Risks Related to This Offering
We have broad discretion in the use of the net proceeds of this offering and may not use them effectively.
The net proceeds from this offering will be immediately available to our management to use at their discretion. We currently intend to use the net proceeds of this offering for the development of our lead candidate and for other general corporate and working capital purposes. However, our management will have broad discretion in the application of the net proceeds from this offering and will have the right to use the net proceeds for purposes that differ substantially from our current plans. Management may spend the net proceeds in ways that do not enhance the value of our common stock or that does not result in a favorable, or any, return for us or our stockholders. The failure by management to apply these funds effectively could result in financial losses that could have a material and adverse effect on our business and cause the price of our common stock to decline.
If you purchase shares of our common stock sold in this offering, you will experience immediate and substantial dilution in the net tangible book value of your shares.

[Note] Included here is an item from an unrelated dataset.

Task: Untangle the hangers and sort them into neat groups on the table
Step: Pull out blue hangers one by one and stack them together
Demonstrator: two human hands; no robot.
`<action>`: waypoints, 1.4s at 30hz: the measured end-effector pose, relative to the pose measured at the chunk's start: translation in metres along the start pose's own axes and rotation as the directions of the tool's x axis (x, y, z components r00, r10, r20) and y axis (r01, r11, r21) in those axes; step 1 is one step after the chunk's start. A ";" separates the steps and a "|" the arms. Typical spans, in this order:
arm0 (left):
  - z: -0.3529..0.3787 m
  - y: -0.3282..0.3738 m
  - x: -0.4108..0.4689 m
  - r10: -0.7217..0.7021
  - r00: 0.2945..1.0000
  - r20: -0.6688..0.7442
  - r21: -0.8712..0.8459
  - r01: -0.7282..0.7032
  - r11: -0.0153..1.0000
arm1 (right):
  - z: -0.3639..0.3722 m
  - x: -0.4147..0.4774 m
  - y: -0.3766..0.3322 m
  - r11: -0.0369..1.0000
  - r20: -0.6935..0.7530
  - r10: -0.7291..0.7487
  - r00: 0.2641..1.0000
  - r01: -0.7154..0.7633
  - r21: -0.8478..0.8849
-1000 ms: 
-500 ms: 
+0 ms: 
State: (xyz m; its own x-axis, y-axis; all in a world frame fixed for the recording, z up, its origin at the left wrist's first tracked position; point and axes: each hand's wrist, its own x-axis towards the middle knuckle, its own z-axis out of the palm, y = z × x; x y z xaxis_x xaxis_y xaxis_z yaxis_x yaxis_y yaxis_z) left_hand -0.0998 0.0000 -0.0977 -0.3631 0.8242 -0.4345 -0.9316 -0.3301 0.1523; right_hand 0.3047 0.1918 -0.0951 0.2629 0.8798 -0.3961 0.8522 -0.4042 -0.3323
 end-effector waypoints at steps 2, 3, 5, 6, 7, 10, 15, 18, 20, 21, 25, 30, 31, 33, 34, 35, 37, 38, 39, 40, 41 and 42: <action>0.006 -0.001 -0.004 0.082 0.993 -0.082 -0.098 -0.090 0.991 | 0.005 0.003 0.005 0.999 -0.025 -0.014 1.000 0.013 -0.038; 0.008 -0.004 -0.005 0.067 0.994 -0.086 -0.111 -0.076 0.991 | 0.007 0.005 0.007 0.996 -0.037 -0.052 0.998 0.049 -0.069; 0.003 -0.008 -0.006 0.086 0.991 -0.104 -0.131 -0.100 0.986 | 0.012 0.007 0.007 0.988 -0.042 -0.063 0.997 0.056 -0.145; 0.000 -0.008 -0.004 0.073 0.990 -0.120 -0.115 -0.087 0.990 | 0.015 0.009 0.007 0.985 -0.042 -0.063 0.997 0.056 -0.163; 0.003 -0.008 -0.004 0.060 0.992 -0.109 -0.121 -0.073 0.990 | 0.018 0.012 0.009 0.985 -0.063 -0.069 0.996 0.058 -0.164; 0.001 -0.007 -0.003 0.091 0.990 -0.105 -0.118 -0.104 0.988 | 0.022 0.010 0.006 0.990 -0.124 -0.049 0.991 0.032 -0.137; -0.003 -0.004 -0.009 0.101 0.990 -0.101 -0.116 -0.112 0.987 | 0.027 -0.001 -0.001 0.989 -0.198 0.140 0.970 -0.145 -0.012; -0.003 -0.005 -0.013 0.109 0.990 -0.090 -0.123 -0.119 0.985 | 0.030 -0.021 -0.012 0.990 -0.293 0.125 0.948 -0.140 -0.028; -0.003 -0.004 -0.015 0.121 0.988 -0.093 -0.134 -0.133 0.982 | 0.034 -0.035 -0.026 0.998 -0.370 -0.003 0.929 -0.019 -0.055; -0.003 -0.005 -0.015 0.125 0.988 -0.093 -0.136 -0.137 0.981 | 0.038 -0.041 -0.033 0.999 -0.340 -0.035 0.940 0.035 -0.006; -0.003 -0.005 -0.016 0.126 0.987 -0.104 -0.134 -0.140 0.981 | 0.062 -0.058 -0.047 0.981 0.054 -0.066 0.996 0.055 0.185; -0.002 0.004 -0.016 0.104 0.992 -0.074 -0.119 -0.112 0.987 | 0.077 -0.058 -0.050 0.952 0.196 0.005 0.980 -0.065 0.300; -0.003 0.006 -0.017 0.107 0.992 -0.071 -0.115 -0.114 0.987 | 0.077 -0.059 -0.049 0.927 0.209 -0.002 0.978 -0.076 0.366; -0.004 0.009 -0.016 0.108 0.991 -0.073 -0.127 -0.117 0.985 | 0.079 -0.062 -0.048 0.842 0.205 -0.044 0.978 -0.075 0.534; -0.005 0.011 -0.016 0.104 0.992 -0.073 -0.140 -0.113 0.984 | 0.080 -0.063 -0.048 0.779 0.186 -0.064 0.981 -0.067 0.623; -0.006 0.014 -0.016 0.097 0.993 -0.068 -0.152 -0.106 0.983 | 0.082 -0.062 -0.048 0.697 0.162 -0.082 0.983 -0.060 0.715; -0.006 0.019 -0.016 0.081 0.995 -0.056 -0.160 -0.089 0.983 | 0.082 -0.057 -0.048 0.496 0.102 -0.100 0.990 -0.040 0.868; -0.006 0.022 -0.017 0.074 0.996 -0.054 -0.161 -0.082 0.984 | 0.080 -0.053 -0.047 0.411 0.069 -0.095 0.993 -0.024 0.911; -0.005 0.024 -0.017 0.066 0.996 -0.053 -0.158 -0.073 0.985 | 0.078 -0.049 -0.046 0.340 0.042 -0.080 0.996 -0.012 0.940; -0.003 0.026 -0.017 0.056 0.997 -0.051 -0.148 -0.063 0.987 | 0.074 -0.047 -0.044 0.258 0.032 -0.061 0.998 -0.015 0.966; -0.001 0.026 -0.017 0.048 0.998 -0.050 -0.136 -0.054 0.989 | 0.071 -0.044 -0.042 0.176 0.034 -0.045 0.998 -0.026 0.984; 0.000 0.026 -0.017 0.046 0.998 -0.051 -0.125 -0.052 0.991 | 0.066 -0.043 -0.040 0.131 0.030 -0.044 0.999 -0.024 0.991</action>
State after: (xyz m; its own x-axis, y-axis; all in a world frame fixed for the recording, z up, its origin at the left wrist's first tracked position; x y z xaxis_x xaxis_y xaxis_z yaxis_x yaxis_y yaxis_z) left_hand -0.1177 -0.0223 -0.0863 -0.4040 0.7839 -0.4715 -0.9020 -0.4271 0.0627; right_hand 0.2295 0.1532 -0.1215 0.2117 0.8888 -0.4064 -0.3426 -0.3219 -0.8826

The price per share of our common stock being offered may be higher than the net tangible book value per share of our outstanding common stock prior to this offering. Assuming that an aggregate of 4,566,210 shares of our common stock are sold at a price of $2.19 per share, the last reported sale price of our common stock on the Nasdaq Capital Market on September 14, 2021, for aggregate gross proceeds of $10,000,000, and after deducting commissions and estimated offering expenses payable by us, new investors in this offering will incur immediate dilution of $1.29 per share, representing the difference between the assumed offering price and our as adjusted net tangible book value as of June 30, 2021. For a more detailed discussion of the foregoing, see the section entitled “Dilution” on page S-11. To the extent outstanding stock options and warrants are exercised, there may be further dilution to new investors.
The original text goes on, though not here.